To me there's no such thing as an "Irish accent" or "British accent". There's Cork, Dublin Donegal, Belfast, Cavan, etc. accents from Ireland. There's West Country, Glasgow, Edinburgh, Newcastle, Liverpool, London, etc. accents from Britain and no doubt people from those regions could even identify local variations of those accents.

I imagine it's similar for people from the southern United States for example who don't recognise a single "deep South" accent but know there's a wide variety of accents from that region from state to state and even within states.

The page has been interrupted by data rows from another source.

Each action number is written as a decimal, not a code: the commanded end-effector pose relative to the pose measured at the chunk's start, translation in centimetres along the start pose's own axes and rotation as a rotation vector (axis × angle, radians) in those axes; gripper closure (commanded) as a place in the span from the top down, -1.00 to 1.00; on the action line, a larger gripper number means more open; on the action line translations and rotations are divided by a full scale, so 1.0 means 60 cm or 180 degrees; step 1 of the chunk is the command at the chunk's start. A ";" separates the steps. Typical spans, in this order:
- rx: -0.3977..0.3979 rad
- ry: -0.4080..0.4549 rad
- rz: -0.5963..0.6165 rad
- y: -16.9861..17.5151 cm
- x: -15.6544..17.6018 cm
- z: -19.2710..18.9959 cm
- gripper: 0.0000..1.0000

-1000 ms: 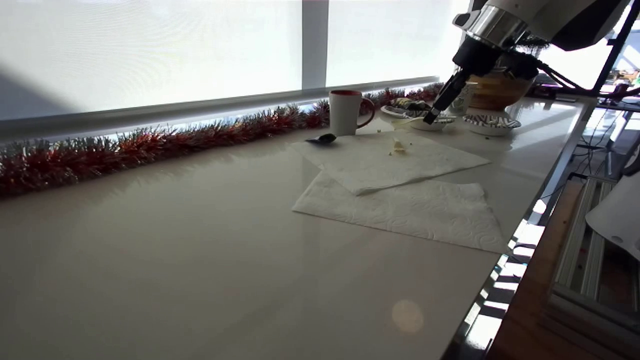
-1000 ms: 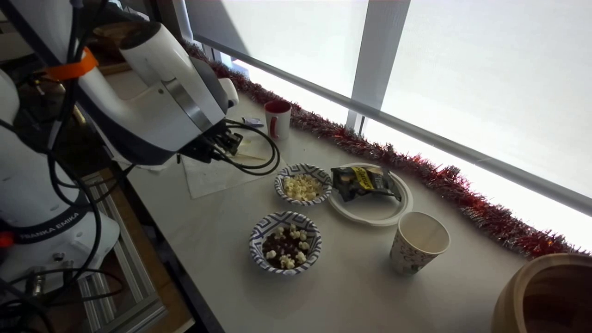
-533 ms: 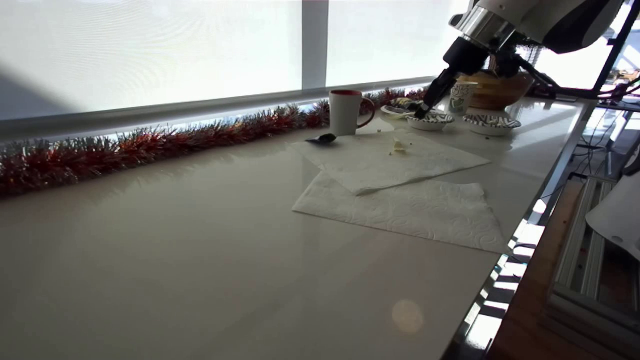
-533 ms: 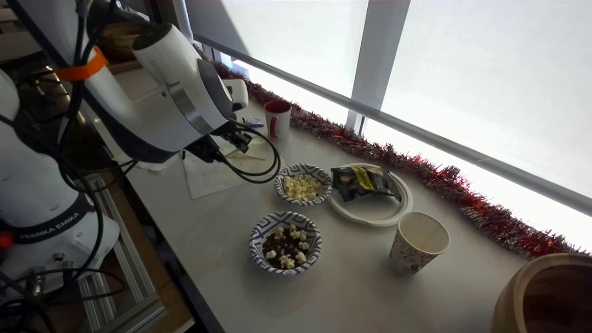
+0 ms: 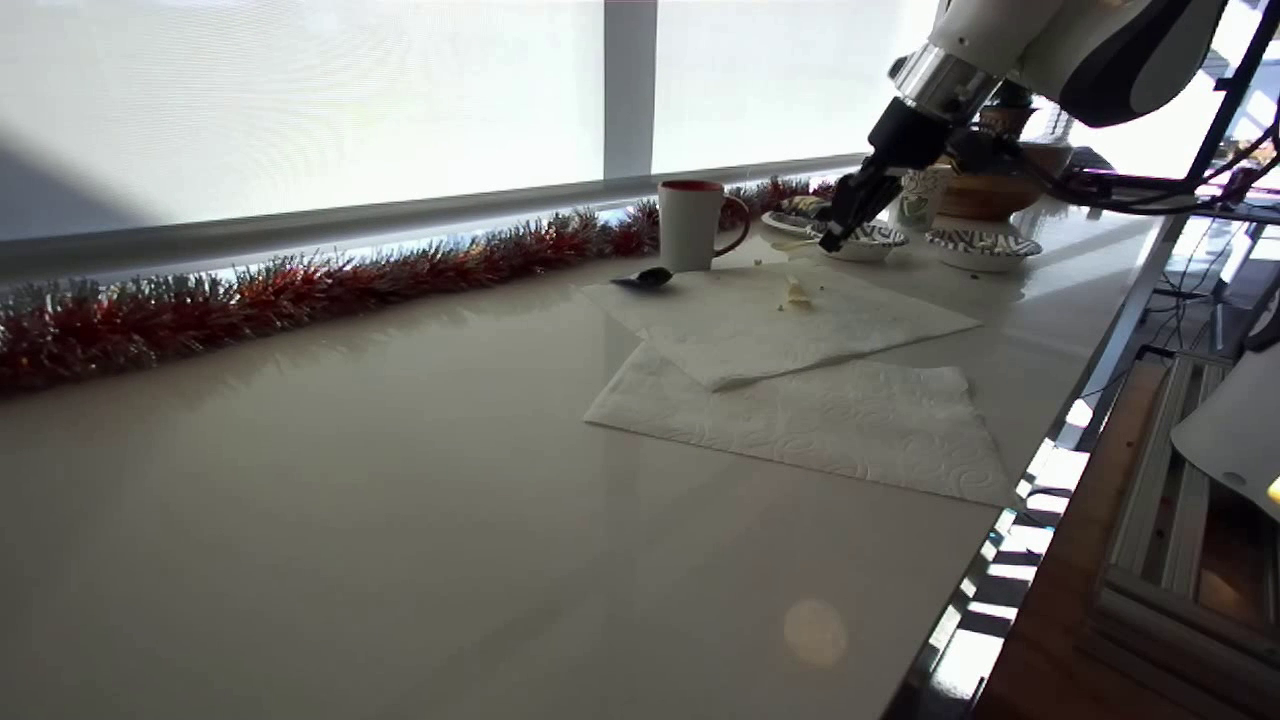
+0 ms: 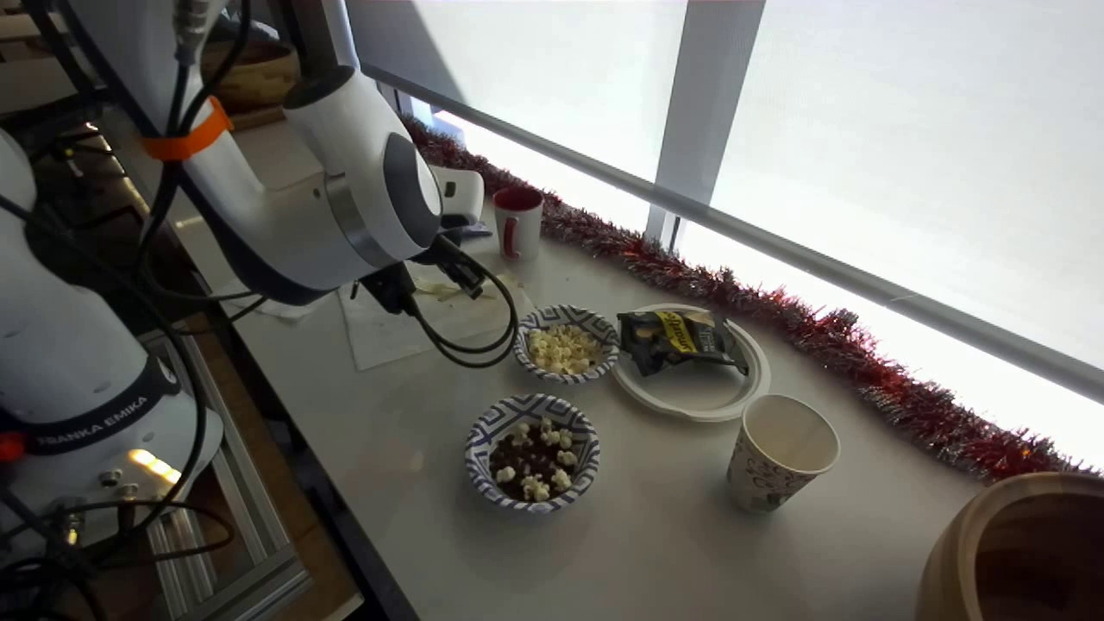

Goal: Use the spoon to shift some of the black and white cereal to the other bowl

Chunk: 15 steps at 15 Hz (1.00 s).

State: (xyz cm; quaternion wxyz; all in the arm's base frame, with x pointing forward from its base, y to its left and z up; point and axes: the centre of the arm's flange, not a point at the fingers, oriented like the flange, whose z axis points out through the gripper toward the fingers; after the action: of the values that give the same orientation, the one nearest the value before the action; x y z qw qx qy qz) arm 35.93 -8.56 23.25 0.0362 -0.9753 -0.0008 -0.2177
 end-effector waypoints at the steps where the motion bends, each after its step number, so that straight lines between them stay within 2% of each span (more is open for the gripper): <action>1: -0.0081 -0.0019 0.0141 0.000 0.004 0.059 -0.93; 4: -0.0103 -0.0096 0.0174 -0.002 0.008 0.074 -0.93; 5: -0.0103 -0.0110 0.0151 -0.007 0.007 0.073 -0.24; 7: -0.0097 -0.0117 0.0111 -0.014 0.007 0.066 -0.09; 10: -0.0223 -0.0092 0.0094 -0.026 0.009 0.023 0.32; 12: -0.0346 -0.0238 0.0175 -0.036 0.004 -0.021 0.65; 14: -0.0478 -0.0452 0.0198 -0.048 -0.022 -0.074 0.89; 15: -0.0531 -0.0451 0.0200 -0.054 -0.041 -0.087 0.98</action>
State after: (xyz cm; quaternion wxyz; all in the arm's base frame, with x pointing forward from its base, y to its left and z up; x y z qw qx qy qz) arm 35.19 -6.80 20.80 -0.0140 -0.9854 0.0301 -0.1669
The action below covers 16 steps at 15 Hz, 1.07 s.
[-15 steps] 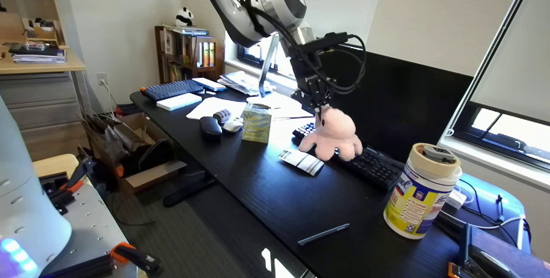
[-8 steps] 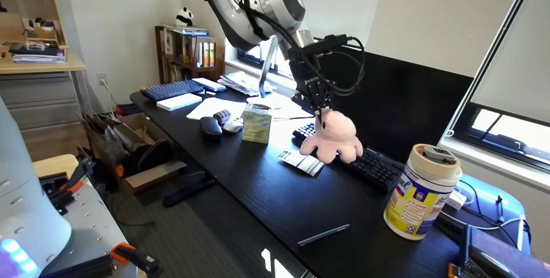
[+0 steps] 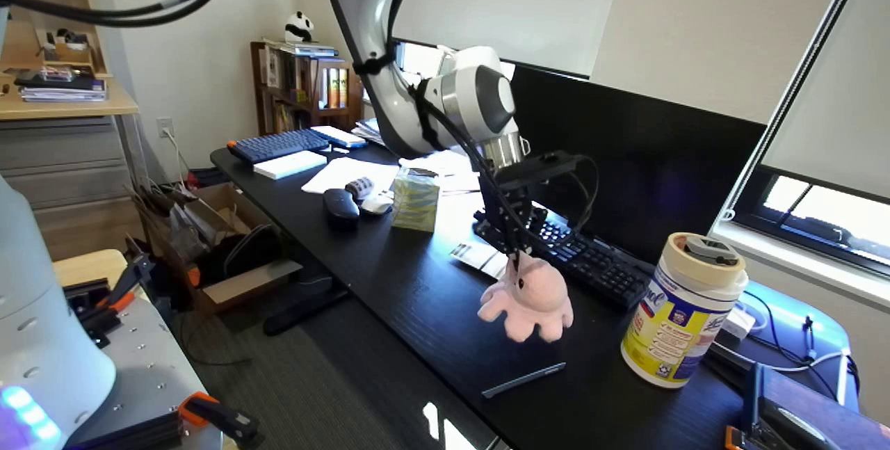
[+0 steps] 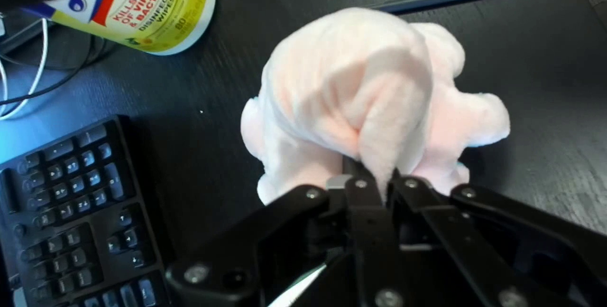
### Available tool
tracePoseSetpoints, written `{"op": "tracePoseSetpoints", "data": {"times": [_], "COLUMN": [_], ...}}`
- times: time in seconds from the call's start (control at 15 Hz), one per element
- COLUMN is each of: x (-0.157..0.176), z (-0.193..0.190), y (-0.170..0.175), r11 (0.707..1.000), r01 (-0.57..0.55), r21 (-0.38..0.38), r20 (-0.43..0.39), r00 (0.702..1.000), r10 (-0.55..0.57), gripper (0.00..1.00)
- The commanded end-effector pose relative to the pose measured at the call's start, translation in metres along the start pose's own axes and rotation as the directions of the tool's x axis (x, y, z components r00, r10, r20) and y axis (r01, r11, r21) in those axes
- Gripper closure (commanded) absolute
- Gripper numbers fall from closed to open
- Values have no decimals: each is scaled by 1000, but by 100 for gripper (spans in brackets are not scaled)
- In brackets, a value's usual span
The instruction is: Move the octopus plush toy and the tissue box to the right side of the desk
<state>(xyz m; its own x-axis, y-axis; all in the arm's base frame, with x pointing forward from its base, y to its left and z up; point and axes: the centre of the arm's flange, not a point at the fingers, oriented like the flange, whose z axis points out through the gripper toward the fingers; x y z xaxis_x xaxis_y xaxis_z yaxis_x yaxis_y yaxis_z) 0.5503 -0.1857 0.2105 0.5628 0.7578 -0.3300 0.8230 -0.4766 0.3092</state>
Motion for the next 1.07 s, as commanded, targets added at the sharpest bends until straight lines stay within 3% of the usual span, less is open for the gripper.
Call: {"op": "tracePoseSetpoints", "data": {"times": [0.0, 0.27, 1.0], "x": [-12, -6, 22], "z": [15, 10, 56], "y": [16, 35, 77], "r11": [998, 991, 992], "r01": [-14, 4, -84], "r21": [-65, -132, -96], "r20": [-52, -60, -65], "r00": [999, 998, 995], "r10": [10, -12, 78], "gripper": [95, 95, 95]}}
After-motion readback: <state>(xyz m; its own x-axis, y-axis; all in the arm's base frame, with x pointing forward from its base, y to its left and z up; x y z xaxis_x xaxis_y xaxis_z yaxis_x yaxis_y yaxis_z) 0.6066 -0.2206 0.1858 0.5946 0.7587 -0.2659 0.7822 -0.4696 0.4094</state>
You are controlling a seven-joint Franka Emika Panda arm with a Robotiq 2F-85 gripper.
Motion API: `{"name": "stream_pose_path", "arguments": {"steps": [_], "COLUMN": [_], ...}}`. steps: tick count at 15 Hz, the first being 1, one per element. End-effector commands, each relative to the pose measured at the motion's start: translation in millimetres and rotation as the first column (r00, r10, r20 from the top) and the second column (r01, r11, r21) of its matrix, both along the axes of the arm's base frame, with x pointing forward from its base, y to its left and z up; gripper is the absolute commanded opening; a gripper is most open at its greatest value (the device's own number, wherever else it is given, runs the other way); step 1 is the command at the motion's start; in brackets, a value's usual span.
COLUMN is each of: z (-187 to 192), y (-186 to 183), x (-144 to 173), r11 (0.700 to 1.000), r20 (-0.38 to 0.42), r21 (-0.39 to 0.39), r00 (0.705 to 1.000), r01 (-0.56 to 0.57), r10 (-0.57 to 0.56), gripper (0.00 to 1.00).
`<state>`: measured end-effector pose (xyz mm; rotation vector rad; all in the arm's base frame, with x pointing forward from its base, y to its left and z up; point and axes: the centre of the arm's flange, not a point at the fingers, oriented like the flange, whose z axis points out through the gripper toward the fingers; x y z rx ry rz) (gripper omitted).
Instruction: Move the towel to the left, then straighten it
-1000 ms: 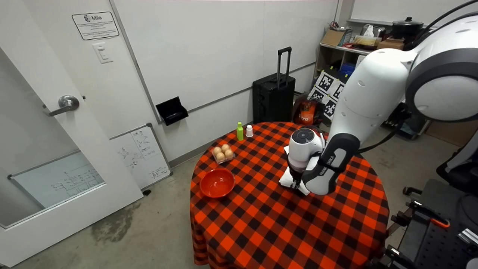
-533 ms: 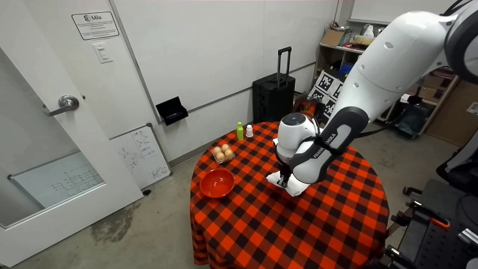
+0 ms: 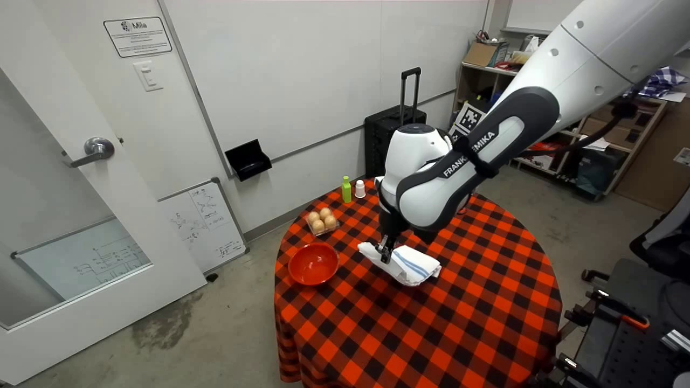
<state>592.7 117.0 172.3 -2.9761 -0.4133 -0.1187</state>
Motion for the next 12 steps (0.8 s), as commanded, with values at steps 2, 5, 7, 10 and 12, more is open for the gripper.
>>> {"name": "stream_pose_path", "arguments": {"steps": [2,5,7,10,12], "z": [33,40,49,63,77], "y": [2,-1,-8,-6,5], "x": [5,10,20,23,20], "r11": [0.997,0.995,0.993,0.992,0.992], "r20": [-0.021,-0.038,-0.046,-0.043,-0.037], "r21": [0.072,0.096,0.114,0.120,0.123], "r00": [1.000,0.999,0.998,0.998,0.999], "r01": [0.000,0.014,0.041,0.043,0.026], "r10": [0.001,-0.010,-0.036,-0.038,-0.021], "gripper": [0.01,0.01,0.01,0.01,0.01]}}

Having said that, Daniel Day-Lewis's Northern Irish accent in "In the Name of the Father" as Gerry Conlon seemed pretty good to my ears.

When I watch Hugh Laurie in House, I've heard he does a really good job at an American accent, but I can't tell you myself how true that is. It could be the same as the horrific attempts at Irish accents I've heard from non-Irish actors myself.

BTW, the worst example by far at an attempt at an Irish accent I've come across myself was Tommy Lee Jones in "Blown Away" where he portrays an IRA bomber escaped from prison. It's fucking horrible in every way. From minute to minute his accent seems to bounce around the island of Ireland where he attempts to butcher every single local accent in the space of a single movie.
 
The "Irish" guy in Charlies Angels Full Throttle. He seemed to be covering the entire British Isles with that one
 
Just watched Karen Gillan(scottish) play an American in the film Oculus. Her Scottish accent in Doctor Who was never really very strong to begin with. Maybe it's the sleep deprivation, but I didn't catch many mistakes in Oculus. However, it seemed to me that she spoke unusually fast.

She'll be playing an American with something like a valley girl accent in the sitcom Selfie. In the trailer, she sounds rather over the top.
 
Carrie Fisher just did an interview where she said trying to make Leia talk in a British accent was a huge mistake that made her sound stupid, so she's not going to bother with it for the next round of films.
 
Personally, I don't care what accent or idiomatic speech and actor uses as long as I believe them in the role.